Ultimately, he received a donated liver there on May 28, 2011.

But 24 hours after his transplant, he was back on the operating table as his surgeon removed a blood clot in his vena cava, a large vein that carries blood into the heart. He survived both surgeries.

This time, he was in the hospital two weeks with what he describes as a “rough recovery” and in Atlanta for 2 ½ months before he returned home to Colorado.

His second transplant, though, did not take as well as his first, and he fell ill every five to six weeks when bile backed up in his liver, Dennis said. He would shake and suffer from fevers ranging anywhere from 101 degrees to 105 degrees, he described; sometimes he was hospitalized.

After four years of doctors trying different fixes, Dennis was still ill. In July 2015, he fell ill on a camping trip, and ended up in the emergency room at Estes Park Medical Center. That put him on the road to his third transplant.

“I can’t go through that again.”

The doctor at the Estes Park hospital wan’t experienced with transplant recipients, and eventually sent Dennis to UCHealth via ambulance, Dennis said. In Aurora, the head of transplants at UCHealth offered a final fix — a third liver.

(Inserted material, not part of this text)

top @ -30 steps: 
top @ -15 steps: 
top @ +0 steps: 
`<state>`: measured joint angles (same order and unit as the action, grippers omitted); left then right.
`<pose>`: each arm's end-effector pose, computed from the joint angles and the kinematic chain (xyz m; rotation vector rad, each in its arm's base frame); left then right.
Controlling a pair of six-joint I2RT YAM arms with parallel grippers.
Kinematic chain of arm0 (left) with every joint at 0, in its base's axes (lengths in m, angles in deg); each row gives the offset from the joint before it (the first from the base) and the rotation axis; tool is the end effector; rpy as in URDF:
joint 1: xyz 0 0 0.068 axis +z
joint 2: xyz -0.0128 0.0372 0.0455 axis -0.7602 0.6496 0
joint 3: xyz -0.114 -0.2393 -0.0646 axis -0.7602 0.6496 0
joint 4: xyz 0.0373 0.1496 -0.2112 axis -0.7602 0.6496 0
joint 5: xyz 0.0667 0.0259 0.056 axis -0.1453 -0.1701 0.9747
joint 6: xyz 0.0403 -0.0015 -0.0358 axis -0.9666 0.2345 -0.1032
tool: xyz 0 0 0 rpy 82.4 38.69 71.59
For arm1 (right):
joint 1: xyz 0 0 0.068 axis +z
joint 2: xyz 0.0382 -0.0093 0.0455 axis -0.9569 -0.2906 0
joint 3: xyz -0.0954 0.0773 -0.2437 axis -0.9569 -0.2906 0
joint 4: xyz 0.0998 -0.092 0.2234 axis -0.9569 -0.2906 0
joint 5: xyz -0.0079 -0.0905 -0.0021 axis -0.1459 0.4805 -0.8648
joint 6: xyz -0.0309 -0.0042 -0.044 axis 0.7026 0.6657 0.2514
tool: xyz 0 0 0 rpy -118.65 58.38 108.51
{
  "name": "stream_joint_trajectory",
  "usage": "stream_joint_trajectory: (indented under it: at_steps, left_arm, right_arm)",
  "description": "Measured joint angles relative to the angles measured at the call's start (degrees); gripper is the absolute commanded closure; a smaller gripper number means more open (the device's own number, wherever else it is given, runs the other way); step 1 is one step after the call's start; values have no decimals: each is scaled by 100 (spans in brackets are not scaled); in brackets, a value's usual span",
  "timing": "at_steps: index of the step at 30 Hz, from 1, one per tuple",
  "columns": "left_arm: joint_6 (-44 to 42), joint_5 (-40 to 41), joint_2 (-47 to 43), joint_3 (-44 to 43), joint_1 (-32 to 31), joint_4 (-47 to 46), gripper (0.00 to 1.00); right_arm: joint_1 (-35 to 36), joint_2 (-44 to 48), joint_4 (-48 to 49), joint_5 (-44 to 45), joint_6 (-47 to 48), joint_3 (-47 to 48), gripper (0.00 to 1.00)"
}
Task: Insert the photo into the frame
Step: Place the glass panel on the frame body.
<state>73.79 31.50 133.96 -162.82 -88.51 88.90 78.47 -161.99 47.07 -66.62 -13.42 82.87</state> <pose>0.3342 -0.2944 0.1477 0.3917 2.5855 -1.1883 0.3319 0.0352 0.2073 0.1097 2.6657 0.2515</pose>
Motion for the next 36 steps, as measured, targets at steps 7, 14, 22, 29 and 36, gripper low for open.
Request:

Dennis’ initial reaction was: “Oh, no. I almost died last time. I can’t go through that again.”

But the medical staff was able to get him moved up on the transplant list so he could have the surgery when he was healthier and better able to recover. The process took several months, and then there was a wait for a liver that would work.

His third transplant was on April 29, 2016. Though he did have a few setbacks, he has basically been healthy since.

And, after his second transplant, he was able to take a newly developed cocktail of drugs that cured his hepatitis C, so it is no longer a risk to his new liver. He is feeling good and enjoying life.

“I’m healthy as a horse again,” said Dennis, who proudly talks about his four children and six grandchildren. Four of those grandchildren were born after his first transplant. He beams at pictures of his family hanging on the wall of his home and loves talking about his wife of 26 years and the memories they built — time extended by organ donation.

Dennis added, “I’ve just been very blessed.”